Dans certains types de clapot, le V prononcé de l’étrave demanderait à être atténué par un volume un peu plus porteur, comme cela se fait sur les modèles up to date, afin d’éviter le tangage. Il faut dire que le Centurion marche au près avec un cap impressionnant, a tel point qu’en croisière, barre amarrée, on peut compter sur 80° d’un bord sur l’autre avec un vent de 20/25 nœuds.
Comme sur tous les bateaux lourds, le gréement et la voilure subissent des c ontraintes importantes. Un réglage et une coupe parfaite des voiles sont nécessaires pour tirer de la coque les performances que l’on est en droit d’attendre. Un ridoir réglable en marche sur le pataras sera nécessaire pour contrôler sa tension ainsi que celle de l’étai. Sinon la barre, très agréable en temps normal, deviendra lourde. Bien équilibré à la gîte, le Centurion accepte de porter son génois lourd à force 5 au près. Aux allures portantes, on peut garder toute la toile encore plus longtemps.
Par suite de don déplacement, le bateau ne donne jamais l’impression de partir en survitesse de manière spectaculaire. Pourtant, l’aiguille du speedomètre et la discrétion du sillage indiquent de belles performances qui se traduisent par de bonnes moyennes journalières en croisière hauturières. C’est ainsi que nous avons traversé la Manche, de Cherbourg à Yarmouth, à près de 7,25 nœuds au largue et dépassé 6 nœuds de moyenne au près, barre amarrée, pendant plus de trente heures.
Toujours en raison de son poids, le Centurion se manœuvre très aisément au port, le fardage de la coque intervenant peu par rapport à l’importance de l’erre. L’efficacité du safran n’est jamais prise en défaut, même pour les évolutions en marche arrière avec le moteur, point faible de beaucoup de voiliers.
La barre d’écoute de grand voile qui traverse tout le cockpit donne des résultats tangibles sur la marche du bateau, bien que son action soit atténuée par la hauteur de la bôme.
Sur des modèles conçus uniquement pour la compétition, le Centurion présente l’énorme avantage d’être parfaitement adapté à la croisière familiale grâce à son confort exceptionnel pour un bateau ne dépassant 10 mètres. En haute mer ce confort continuera à jouer en sa faveur, surtout avec de la mer.
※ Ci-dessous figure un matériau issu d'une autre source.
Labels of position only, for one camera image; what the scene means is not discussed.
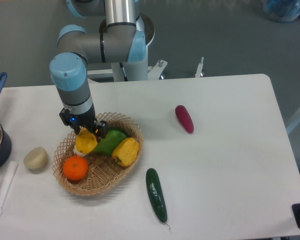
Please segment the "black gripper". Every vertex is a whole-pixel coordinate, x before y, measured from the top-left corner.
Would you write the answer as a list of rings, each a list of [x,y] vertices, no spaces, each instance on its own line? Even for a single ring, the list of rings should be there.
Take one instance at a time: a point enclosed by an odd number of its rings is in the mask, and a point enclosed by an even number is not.
[[[81,127],[86,128],[96,138],[99,143],[108,134],[108,122],[105,120],[97,121],[95,108],[91,107],[82,114],[74,114],[68,108],[63,108],[59,117],[65,126],[69,126],[76,135],[81,131]]]

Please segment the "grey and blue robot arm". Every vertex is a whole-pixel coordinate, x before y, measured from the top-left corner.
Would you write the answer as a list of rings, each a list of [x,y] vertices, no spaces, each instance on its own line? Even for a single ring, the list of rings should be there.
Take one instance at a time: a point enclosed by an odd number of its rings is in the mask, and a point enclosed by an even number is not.
[[[68,0],[79,17],[105,16],[106,31],[87,33],[78,25],[63,27],[57,40],[58,54],[49,70],[63,104],[59,116],[75,134],[86,128],[97,141],[105,138],[108,123],[98,121],[88,83],[88,65],[112,64],[115,79],[148,79],[148,50],[137,0]]]

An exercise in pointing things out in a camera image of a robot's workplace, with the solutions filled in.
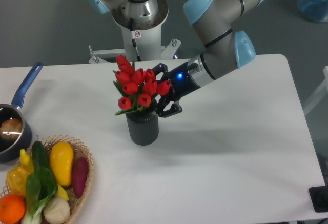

En régate entre trois bouées, peut-être devra-t-il céder la première place à des engins plus « pointus ».
Dans tous les cas, le Centurion fait partie des valeurs sûres du marché, offrant, pour un prix tout à fait raisonnable eu égard à sa taille et sa qualité, un bateau que l’on aura toujours plaisir à contempler de l’extérieur comme de l’intérieur.